看完之後 讓我聯想到某漫畫  :狐狸裝鬼:  

裡面有隻妖怪叫"犬神"

跟管狐有異曲同工之妙  :jcdragon-@@:

----------


## 奇奇

噢天啊...
某漫畫裡那隻超可愛的管狐是這樣被做出來的嗎= =...
無言,真不知道誰想到的

不過那個管狐真的超可愛的...
捲捲一長條根蛇一樣~
眼睛又小小的!

原本以為是因為形狀長長的才叫管狐呢= =
感謝咖哩分享

----------


## cloud18

天啊....
好血腥喔....
原本某雲我很喜歡看血腥的漫畫...
但....看到這篇文章.....
整個超震驚的!!
這麼可愛的動物居然.....
嗚嗚....
真的好殘忍....

我要感謝大大的分享....
真的真的很感謝!!
下次要是大大還有管狐的資料....
希望也可以在和大家分享喔!!

----------


## 阿翔

無意中找到…原來「犬神」的「制造」方法也是這樣…？
http://zh.wikipedia.org/zh-hk/%E7%8A%AC%E7%A5%9E



> 施術的方式
> 犬神是藉由犬神使（放蠱的人，犬神使又叫「犬神筋」、「犬神持」、「犬神統」等等）作為蠱毒進行咒詛，附在被害者身上的惡靈，類似中國南方少數民族的「放蠱」以及東南亞國家盛行的下降頭。被犬神附身的人會不由自主產生歇斯底里的行為，例如：處於昏迷狀態，做出一些常人難以理解的行為，或是莫名其妙地發高燒。如同狐狸附身一樣，在當地，某些家族世世代代擁有繼承犬神的操縱權，他們被稱為犬神筋（犬神祭司）。一般人在祭祀犬神的時候，一定要邀請犬神筋來主持儀式，倘使對他們不尊敬的話，就會惹禍上身。
> 
> 想要驅使犬神，術師須自行製造惡靈（即養蠱）。首先必須將活生生的狗兒埋在土中，只露出狗頭。然後將狗食放置在狗的面前，使其垂涎，但不要餵食。狗會因飢餓而感到痛苦，當其痛苦達到頂點時，將狗頭一刀斬下。如此所產生的狗靈便會附身在術師身上，便能以巫術操縱它。其實是一種刻意讓惡靈詛咒的邪惡行為，用於報復和傷人。當地的人們相信含恨而死的狗靈，具有強大的詛咒力量，術師可以藉此獲得高強的法力。若使用這種巫術詛咒他人，受害者不是傾家蕩產就是死於非命。


不管是管狐還是犬神，
都是很殘忍的制造方法啊…*（嘆氣）*
也謝謝咖哩的分享，真想不到管狐也是這樣「造」出來的呢。

To.Leone大：
我記得有一部叫「靈犬情人」的漫畫，
裡面的「犬神」就是這樣造出來的，
不知道大大是不是在說這一部漫畫呢…？

----------


## 紅峽青燦

嗯嗯
蠱和犬神也都是這樣養出來的
但犬神可傳承和重複利用

青背聽過一個說法是
狐的靈魂極小
有逃跑丟失的可能
所以才裝竹管耶

----------


## 冰蛇

對於管狐和飯鋼史，我的印象是來自於＂xxxHolic＂這部四月一日繼承店裡的時候，得知的。

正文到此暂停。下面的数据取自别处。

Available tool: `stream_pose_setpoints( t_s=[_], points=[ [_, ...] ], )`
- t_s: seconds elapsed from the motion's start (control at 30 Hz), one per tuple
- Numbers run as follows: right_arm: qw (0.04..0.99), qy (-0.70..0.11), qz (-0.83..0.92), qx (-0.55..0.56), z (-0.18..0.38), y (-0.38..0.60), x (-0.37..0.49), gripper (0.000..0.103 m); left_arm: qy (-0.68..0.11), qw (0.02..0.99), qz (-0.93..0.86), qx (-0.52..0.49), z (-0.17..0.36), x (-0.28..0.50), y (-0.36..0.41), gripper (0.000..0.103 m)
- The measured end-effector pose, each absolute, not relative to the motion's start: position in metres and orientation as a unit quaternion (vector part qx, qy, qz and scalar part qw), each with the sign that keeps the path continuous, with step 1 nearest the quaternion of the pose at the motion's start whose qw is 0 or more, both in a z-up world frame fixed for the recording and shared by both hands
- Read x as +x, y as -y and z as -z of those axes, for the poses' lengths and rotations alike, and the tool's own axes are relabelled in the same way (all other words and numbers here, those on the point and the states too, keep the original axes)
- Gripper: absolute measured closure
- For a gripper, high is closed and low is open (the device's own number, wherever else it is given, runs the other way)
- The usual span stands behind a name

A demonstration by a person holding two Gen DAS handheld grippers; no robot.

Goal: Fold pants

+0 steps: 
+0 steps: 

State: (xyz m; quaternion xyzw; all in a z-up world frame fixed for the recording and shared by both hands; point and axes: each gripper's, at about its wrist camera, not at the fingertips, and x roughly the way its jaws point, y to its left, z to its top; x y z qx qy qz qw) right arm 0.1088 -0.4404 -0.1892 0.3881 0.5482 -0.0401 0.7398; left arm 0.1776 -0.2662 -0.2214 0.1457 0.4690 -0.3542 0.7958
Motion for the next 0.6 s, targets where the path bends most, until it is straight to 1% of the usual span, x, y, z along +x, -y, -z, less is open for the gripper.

當時對那部的解說和畫面，感覺也有不是用殘忍手段，比較類似於媽祖投胎轉世的那種，
就是家裡原本就是那種跟狐裡有關係，然後上一代死亡，藉由下一代重生這樣，
不過這種說法，比較偏向於二次元就是了。

當然這種比較不堪入目的手段，一定比較常見，而且用途上，不會是好地方，所以這也證明了，無論是妖怪還是動物，遇到人類都難脫身。

----------